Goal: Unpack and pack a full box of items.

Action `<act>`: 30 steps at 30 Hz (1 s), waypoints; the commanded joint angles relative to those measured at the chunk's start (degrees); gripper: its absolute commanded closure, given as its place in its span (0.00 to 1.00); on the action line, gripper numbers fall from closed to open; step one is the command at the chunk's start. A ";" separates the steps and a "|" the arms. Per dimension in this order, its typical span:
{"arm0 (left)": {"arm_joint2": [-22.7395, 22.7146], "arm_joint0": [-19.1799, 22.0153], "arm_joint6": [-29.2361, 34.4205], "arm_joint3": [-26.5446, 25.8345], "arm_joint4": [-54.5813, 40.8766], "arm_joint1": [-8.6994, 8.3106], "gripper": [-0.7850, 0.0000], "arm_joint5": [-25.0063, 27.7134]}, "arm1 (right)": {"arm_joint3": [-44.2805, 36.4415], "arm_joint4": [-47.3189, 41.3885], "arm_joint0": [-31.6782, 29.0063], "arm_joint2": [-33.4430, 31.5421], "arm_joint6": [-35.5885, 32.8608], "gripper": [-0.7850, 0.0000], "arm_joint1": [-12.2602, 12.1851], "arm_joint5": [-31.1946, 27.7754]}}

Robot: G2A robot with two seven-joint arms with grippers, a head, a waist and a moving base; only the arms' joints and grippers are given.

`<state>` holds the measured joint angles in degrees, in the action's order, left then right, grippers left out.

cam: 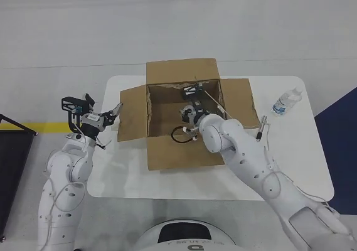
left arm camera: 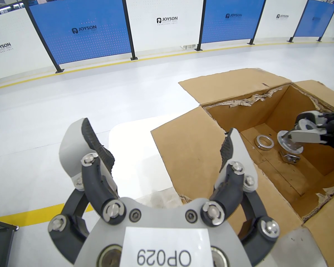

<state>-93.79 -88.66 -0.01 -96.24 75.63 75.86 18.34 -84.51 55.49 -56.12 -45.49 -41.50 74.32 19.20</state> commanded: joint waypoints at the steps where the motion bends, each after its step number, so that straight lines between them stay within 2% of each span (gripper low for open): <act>1: 0.00 0.00 0.00 0.00 0.00 0.00 0.00 0.00 | 2.91 -0.01 1.37 1.29 -0.11 1.00 0.75 0.77; 3: 0.00 0.00 0.00 0.00 0.00 0.00 0.00 0.00 | 4.95 -0.09 2.36 2.51 -0.15 0.97 1.47 1.11; 7: 0.00 0.00 0.00 0.00 0.00 0.00 0.00 0.00 | 8.04 0.00 3.38 4.29 0.49 0.79 2.67 1.65; 13: 0.00 0.00 0.00 0.00 0.00 0.00 0.00 0.00 | 12.59 -1.80 5.02 5.24 0.32 0.69 4.30 2.25; 16: 0.00 0.00 0.00 0.00 0.00 0.00 0.00 0.00 | 13.88 -3.26 5.96 4.96 -0.63 0.58 4.90 2.04; 17: 0.00 0.00 0.00 0.00 0.00 0.00 0.00 0.00 | 14.09 -3.19 6.20 4.76 -0.51 0.51 5.01 2.34; 18: 0.00 0.00 0.00 0.00 0.00 0.00 0.00 0.00 | 14.10 -3.13 6.26 4.68 -0.58 0.20 5.11 2.38; 19: 0.00 0.00 0.00 0.00 0.00 0.00 0.00 0.00 | 14.02 -3.25 6.28 4.43 -0.72 0.00 5.16 2.36; 26: 0.00 0.00 0.00 0.00 0.00 0.00 0.00 0.00 | 10.44 -2.26 4.71 1.87 -2.19 0.00 4.62 1.11; 30: 0.00 0.00 0.00 0.00 0.00 0.00 0.00 0.00 | -0.32 -1.70 -0.54 -3.81 -1.80 0.00 2.59 -2.07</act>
<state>-93.79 -88.66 -0.01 -96.24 75.63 75.86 18.34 -80.79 53.71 -54.72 -47.17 -43.42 77.60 18.20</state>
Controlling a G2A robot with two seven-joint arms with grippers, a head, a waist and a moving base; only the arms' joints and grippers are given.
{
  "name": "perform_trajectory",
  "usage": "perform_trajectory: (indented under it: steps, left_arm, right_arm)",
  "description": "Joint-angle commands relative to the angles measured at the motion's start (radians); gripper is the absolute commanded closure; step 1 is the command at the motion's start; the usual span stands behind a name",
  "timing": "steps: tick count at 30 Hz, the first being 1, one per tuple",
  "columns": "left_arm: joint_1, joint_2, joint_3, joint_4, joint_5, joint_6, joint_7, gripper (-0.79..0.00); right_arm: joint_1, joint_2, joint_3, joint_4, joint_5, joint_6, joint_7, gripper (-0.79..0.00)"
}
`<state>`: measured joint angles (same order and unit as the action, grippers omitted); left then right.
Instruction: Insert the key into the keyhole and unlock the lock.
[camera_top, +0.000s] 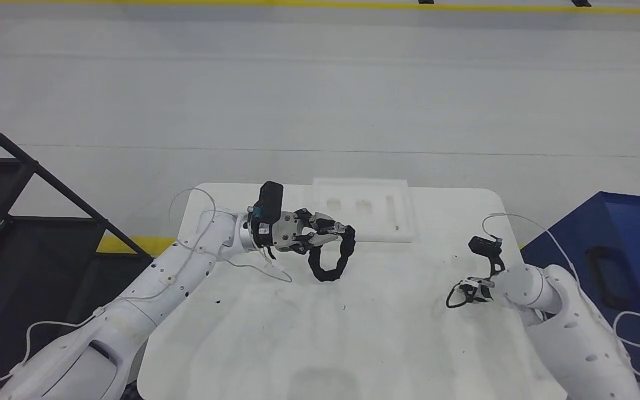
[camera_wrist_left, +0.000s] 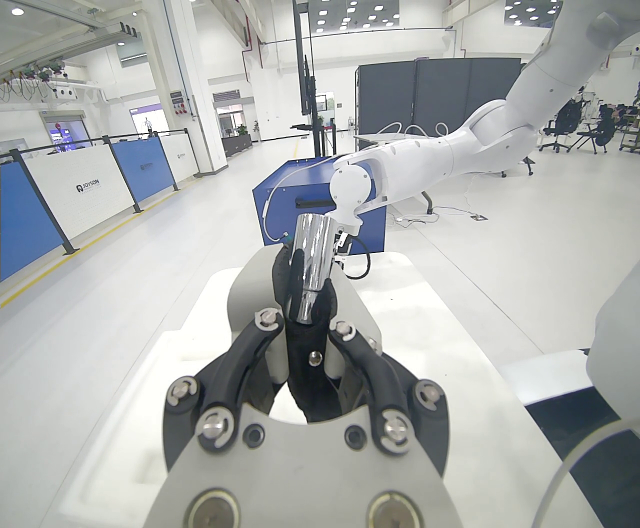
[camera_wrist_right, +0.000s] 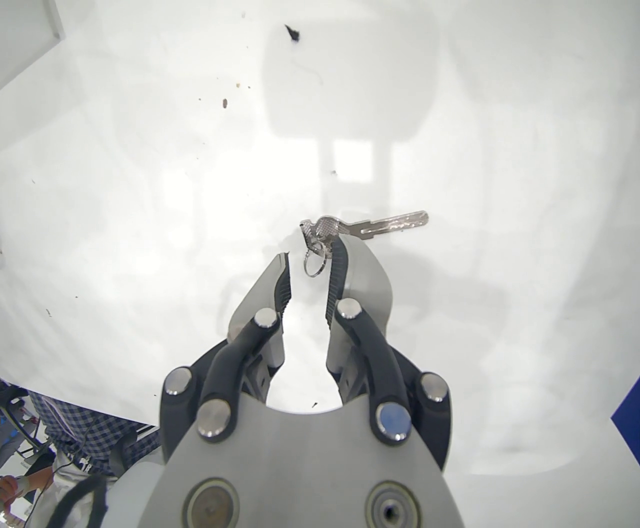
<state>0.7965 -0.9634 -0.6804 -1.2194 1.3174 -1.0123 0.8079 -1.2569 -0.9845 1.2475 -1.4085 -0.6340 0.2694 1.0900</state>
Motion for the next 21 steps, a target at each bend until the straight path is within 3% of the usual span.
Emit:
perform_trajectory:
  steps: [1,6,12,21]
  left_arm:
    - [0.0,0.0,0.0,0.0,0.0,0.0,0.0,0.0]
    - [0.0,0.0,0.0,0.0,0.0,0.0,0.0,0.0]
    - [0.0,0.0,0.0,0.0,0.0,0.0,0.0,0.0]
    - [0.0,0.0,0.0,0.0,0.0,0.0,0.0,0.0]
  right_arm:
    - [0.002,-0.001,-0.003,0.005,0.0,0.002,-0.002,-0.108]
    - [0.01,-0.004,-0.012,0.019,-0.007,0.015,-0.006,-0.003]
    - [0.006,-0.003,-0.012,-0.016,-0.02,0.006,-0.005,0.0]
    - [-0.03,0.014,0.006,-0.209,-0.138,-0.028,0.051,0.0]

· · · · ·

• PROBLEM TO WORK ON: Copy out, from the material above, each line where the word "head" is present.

• RESPONSE:
Robot: G2A robot with two seven-joint arms with grippers, a head, a waist and a moving base; only the arms' joints and grippers are given.
Controlling a G2A robot with two seven-joint arms with grippers, a head, a waist and a moving base; only the arms' joints and grippers are given.

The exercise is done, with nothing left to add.